Fleet News

Call for action as road deaths rise

INDUSTRY experts are calling on the Government to introduce urgent new safety measures after latest figures show an increase in the number of people losing their lives on British roads.

Figures produced by the Government show 3,508 people were killed in 2003, an increase of 2% on the previous year, although the number of seriously injured reduced by 4% to 290,607.

Produced by the Department for Transport (DfT), the Road Casualties Great Britain 2003: Annual Report also shows drink-drive related deaths are increasing.

The Royal Society for the Prevention of Accidents has called for Government action to curb the amount of deaths involving drink-driving.
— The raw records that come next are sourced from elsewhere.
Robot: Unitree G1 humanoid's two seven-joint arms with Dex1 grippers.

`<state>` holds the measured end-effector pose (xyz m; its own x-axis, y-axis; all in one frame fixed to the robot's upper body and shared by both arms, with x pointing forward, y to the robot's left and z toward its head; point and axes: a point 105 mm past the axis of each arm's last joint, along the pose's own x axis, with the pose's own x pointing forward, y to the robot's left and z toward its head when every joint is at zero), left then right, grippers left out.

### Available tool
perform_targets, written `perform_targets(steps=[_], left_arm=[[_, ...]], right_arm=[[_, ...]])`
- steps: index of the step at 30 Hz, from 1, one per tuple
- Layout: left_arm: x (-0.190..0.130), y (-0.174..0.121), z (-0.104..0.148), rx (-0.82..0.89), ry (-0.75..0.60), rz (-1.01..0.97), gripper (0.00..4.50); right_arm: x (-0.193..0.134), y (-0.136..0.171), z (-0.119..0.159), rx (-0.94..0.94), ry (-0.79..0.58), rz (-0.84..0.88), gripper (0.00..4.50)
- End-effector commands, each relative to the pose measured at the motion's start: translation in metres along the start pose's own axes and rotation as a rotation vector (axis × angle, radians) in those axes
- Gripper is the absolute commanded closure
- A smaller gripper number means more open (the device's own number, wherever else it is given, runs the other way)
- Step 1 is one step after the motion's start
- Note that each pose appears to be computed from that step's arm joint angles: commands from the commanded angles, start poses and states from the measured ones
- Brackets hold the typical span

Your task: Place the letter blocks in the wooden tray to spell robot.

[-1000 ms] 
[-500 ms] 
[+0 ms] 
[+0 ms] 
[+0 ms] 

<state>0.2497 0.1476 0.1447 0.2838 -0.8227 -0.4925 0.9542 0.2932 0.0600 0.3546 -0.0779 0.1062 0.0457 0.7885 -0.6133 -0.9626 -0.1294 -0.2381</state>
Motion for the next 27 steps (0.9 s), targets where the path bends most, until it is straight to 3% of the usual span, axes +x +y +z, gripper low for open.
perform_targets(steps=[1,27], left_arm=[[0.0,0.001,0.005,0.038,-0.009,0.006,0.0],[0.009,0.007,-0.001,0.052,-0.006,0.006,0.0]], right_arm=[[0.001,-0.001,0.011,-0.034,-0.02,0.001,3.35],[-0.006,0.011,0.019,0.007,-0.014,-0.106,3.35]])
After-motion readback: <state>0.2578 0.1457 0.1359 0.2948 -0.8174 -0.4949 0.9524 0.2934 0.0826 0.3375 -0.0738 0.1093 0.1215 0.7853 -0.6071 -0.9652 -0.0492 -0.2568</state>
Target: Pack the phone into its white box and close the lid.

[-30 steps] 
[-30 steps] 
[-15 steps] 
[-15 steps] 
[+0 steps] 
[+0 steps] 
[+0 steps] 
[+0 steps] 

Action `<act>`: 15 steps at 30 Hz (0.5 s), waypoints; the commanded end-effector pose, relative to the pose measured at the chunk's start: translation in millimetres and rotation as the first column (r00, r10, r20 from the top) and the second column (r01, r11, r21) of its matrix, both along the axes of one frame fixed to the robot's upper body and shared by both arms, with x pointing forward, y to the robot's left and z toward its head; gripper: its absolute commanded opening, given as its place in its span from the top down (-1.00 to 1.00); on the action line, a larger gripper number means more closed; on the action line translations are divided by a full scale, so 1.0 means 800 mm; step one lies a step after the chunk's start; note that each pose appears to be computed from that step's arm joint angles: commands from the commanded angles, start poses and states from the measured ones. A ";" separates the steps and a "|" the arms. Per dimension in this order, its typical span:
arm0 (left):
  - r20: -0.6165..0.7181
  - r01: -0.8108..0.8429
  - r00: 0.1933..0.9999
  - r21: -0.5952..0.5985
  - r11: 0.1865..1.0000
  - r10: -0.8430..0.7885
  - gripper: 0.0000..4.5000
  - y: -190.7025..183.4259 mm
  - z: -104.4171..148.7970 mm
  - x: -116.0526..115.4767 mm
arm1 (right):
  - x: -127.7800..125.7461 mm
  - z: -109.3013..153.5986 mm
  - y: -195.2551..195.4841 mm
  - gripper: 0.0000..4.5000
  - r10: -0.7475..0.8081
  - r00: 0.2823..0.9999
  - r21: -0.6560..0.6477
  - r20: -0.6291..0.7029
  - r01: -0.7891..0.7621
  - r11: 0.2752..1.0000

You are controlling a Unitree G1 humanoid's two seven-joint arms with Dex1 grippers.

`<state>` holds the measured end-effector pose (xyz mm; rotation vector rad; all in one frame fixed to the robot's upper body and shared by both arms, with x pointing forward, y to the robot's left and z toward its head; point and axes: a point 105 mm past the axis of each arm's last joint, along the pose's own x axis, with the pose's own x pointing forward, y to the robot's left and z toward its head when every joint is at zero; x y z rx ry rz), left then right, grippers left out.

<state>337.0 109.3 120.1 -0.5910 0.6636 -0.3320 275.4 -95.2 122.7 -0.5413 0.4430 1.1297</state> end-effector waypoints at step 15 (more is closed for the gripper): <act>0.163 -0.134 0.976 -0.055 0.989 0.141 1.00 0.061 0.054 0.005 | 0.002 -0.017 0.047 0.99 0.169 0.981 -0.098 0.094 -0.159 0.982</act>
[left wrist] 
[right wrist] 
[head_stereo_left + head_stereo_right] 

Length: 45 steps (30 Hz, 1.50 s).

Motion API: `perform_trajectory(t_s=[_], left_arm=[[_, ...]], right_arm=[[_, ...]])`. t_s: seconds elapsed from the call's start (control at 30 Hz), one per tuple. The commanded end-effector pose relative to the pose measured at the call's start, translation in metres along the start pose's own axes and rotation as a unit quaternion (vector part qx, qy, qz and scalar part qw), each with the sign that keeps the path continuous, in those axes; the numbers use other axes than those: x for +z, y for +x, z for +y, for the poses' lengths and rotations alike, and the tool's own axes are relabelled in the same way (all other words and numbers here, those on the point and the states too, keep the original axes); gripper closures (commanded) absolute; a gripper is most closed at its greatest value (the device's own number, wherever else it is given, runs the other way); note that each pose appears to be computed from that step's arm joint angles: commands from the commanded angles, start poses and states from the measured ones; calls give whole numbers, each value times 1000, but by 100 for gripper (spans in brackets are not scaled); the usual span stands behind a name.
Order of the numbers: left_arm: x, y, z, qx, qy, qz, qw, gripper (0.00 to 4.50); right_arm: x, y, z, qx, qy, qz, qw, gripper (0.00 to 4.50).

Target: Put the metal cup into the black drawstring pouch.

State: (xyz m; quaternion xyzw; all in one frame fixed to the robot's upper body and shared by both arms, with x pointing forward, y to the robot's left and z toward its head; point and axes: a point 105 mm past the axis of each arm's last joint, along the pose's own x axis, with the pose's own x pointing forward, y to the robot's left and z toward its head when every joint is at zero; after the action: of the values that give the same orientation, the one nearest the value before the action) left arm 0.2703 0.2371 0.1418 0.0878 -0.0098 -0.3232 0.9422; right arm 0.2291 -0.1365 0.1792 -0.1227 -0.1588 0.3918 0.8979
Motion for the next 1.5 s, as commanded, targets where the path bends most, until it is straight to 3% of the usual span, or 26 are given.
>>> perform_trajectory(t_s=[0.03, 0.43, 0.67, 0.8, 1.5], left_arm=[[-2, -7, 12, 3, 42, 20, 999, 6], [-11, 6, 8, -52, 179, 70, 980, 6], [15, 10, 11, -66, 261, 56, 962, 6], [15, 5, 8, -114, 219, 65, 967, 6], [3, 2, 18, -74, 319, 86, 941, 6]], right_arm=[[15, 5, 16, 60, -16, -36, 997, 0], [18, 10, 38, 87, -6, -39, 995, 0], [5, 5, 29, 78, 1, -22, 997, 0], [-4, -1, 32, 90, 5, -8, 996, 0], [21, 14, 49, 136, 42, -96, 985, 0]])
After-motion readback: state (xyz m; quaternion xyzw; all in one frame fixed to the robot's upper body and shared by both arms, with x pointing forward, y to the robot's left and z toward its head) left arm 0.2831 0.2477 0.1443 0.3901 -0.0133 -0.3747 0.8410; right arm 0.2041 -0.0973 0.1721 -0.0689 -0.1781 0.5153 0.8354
There were 560 drink-drive related deaths in 2003, an increase of 2% on the previous year, but total casualty numbers resulting from drink-drive accidents were down by about 5%. The results are only initial estimates, with full figures due next year.

Kevin Clinton, RoSPA head of road safety, said: ‘All the evidence we have points to the road safety benefits of reducing the drink-drive limit.

‘We believe there would be wide public support for this and are frustrated that the Government continues to oppose a measure which would save lives.

‘The likely introduction of a Road Safety Bill this autumn provides an ideal opportunity for the Government to act.’

Edmund King, executive director of the RAC Foundation, commented: ‘In order to further reduce casualties the Government must concentrate more on effective and visible enforcement and education.

‘We need to reverse the 11% decrease in traffic police since 1996 and introduce national speed awareness courses, as a means of changing driver behaviour.’